Follow-on studies to the Human Genome Project continue today, including the Human Microbiome Project and the American Gut Project. It has become quite the clash of titans. The current medical and food processing establishments find this information to be extremely inconvenient. If bacteria are critical to life, then what are we doing with all the antibiotics? Sugars grow candida yeast and disrupt normal healthy bacterial colonization. Preservatives kill off bacteria in foods to extend shelf life and cause damage to the gut bacterial colonies. So does the widely-used glyphosate Round-up!
In the recent Coronavirus Pandemic, we witnessed lack of resilience in our gut biomes and immune systems.
While some people were not affected by Coronavirus others became deathly ill or worse. We don’t know exactly why there was such a difference in these outcomes and pathways. We have been given a big hint, though: in general, COVID19 illness seriously affected those with compromised immune systems and poor health status.
New threats will continue to emerge. Viruses and bacteria continually evolve and adapt. Our immune system and gut biome must dynamically do the same. We must be adaptive and resilient to be able to address the ever present and evolving threats that will come to visit us. Will your immune system and genomics be up to the new threat? Vaccines are always late, come after the fact, and don’t have the most effective track record. A healthy adaptive resilient immune system is with you and working all the time.

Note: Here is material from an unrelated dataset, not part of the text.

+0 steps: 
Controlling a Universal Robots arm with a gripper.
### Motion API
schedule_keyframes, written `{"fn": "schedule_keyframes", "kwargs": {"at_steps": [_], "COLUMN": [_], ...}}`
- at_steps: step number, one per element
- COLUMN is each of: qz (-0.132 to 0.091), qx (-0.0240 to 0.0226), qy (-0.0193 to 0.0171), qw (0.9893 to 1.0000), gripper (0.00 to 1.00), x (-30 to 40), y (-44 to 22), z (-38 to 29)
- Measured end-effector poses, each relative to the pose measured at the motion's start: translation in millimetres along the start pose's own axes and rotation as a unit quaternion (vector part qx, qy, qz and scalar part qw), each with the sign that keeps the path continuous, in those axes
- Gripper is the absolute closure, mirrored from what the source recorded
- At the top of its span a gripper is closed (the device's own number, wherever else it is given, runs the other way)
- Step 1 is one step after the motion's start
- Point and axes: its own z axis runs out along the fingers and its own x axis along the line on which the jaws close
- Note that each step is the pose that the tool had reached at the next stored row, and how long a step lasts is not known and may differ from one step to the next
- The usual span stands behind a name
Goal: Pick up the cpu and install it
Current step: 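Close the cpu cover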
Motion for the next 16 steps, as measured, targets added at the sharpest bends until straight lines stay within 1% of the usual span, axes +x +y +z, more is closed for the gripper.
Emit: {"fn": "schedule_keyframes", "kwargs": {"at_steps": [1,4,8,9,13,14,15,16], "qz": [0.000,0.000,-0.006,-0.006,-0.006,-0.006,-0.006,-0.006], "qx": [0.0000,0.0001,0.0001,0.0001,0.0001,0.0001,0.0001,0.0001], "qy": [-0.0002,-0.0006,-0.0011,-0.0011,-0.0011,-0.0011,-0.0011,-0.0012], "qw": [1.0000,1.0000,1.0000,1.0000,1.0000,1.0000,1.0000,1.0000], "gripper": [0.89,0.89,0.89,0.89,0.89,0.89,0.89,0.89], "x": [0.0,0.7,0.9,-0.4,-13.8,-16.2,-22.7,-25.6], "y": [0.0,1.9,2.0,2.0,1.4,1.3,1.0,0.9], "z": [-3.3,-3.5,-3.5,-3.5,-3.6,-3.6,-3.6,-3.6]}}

There is a long list of studies that confirm the health benefits of raw milk. These benefits include significantly fewer colds (which are viral illnesses), less asthma, fewer ear infections, reduction of eczema, less allergies, and stronger general health. These findings confirm that:
Those who eat a whole food diet and consume raw dairy products have more adaptive and resilient immune systems.
Get to know your bacterial self. You are not alone. Give your new best friends breakfast, lunch, and dinner. They won’t ever let you down if you feed them well.
Drink your raw milk and eat your whole foods! Cherish your new bacterial friends. They are the healthy you!